The diagnosis of nephroblastoma is made by the following approaches:
- Physical examination: The doctor physically examines the patient for the signs and symptoms and obtains the child’s family and medical history. The mother’s pregnancy details are also obtained.
- Blood tests: The doctor recommends blood tests to determine the functioning of kidneys and liver.
- Urine tests: The patient’s urine sample is collected and tested for sugar, bacteria, blood and proteins.
- Abdominal ultrasound scan: This test uses sound waves to view organs and structures in the abdominal region. This is a non-invasive technique and works with sound waves to create the clear images of kidneys and other veins in the abdomen.
- Magnetic resonance imaging (MRI): An MRI uses powerful radio waves and magnetic fields to obtain a detailed image of the organs present in abdominal region. In this test, a dye is injected into the patient’s veins.
- Computerized tomography (CT) scan: In this procedure, the doctor would give a contrast substance by mouth or through an intravenous line to facilitate the clear examination of the kidneys. A CT scan uses X-rays to obtain a detailed image of kidneys.
- Biopsy: A sample of kidney tissue is collected from the patient and is sent to a laboratory for microscopic evaluation.

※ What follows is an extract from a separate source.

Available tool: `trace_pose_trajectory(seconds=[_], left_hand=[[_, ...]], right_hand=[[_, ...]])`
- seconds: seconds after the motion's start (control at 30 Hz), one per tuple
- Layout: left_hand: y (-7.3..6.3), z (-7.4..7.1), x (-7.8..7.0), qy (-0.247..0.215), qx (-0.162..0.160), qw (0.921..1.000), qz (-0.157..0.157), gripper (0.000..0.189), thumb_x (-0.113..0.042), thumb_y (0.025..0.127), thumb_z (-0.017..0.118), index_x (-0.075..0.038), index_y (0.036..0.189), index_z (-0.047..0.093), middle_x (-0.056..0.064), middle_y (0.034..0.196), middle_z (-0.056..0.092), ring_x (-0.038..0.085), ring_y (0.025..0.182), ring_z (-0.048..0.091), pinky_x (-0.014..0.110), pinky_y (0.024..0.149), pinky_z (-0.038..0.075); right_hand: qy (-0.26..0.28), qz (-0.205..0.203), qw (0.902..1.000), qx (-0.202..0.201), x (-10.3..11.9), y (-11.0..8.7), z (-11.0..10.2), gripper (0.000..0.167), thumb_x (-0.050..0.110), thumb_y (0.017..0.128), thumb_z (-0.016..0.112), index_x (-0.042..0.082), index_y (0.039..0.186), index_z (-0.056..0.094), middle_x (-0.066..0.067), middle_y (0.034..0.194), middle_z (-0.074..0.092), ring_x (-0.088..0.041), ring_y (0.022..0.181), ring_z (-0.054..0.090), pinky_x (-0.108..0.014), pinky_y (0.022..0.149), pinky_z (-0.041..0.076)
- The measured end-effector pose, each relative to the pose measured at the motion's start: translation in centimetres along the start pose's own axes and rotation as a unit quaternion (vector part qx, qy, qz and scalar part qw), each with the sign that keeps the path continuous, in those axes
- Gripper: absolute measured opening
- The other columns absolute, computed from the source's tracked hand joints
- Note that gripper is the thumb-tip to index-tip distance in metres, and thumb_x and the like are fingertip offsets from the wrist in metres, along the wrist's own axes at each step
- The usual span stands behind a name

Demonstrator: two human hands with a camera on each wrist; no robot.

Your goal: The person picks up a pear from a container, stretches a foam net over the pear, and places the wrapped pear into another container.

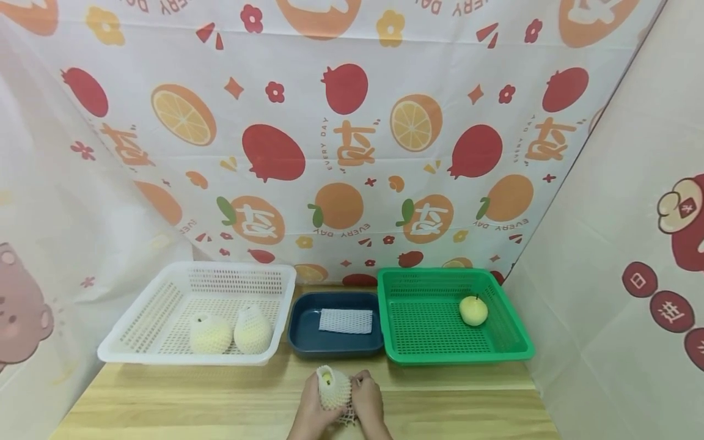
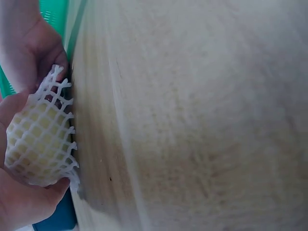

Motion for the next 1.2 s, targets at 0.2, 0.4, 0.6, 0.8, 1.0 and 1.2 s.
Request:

The pathologist examines the tissue microscopically and determines the presence of tumor.
- Chest X-ray: The doctor would recommend chest X-ray to determine if tumor has spread to lungs.
How is Nephroblastoma Treated?
A team of surgeons, pediatricians, urinary tract specialists and cancer specialists would plan the patient specific treatment. General treatment options include:
Simple nephrectomy: The surgeon would consider treating the patient by surgically removing one kidney.
Partial nephrectomy: In this procedure, the tumor along with the surrounding kidney tissue is surgically removed. The doctor would recommend this procedure if the patient has only one kidney or if one of the two kidneys is unhealthy.
Radical nephrectomy: The surgeon would remove whole kidney, adrenal gland and lymph nodes and other surrounding tissues. As a part of surgery the patient’s abdominal cavity is examined and certain tissue samples are collected for further evaluation.
Chemotherapy includes treating the patient with oral or intravenous anti-cancer drugs. The patient is given a single drug or combination drugs for few weeks to months. After administration, these drugs act on the cancer cells to kill them. These drugs also act on normal body cells and causes following side-effects:
- Loss of appetite
- Hair loss
However, these side effects would disappear after the completion of chemotherapy.
This therapy uses high energy beams to destroy the cancer cells. The table is provided for the patient to rest and radiation is applied to the targeted regions to destroy cancer cells. The frequency and duration of the radiation therapy is adjusted as per the patient’s severity of cancer.
As the patient’s abdominal area is targeted, the patient would experience diarrhea. Other possible side effects include mild skin reaction, stomach upset, and fatigue.
The doctor would replace the affected kidney with the healthy kidney obtained from donor. The replaced kidney starts to produce urine within few days.
How is Nephroblastoma Prevented?
The prevention of nephroblastoma is not possible. But an early detection and appropriate management of the disease helps in early recovery of the patient.
There is a high risk of developing nephroblastoma in children with certain genetic syndromes and birth defects. This risk can be decreased by screening the children regularly with ultrasound to determine kidney abnormalities. However, screening does not prevent Wilms disease but help in early identification of the disease.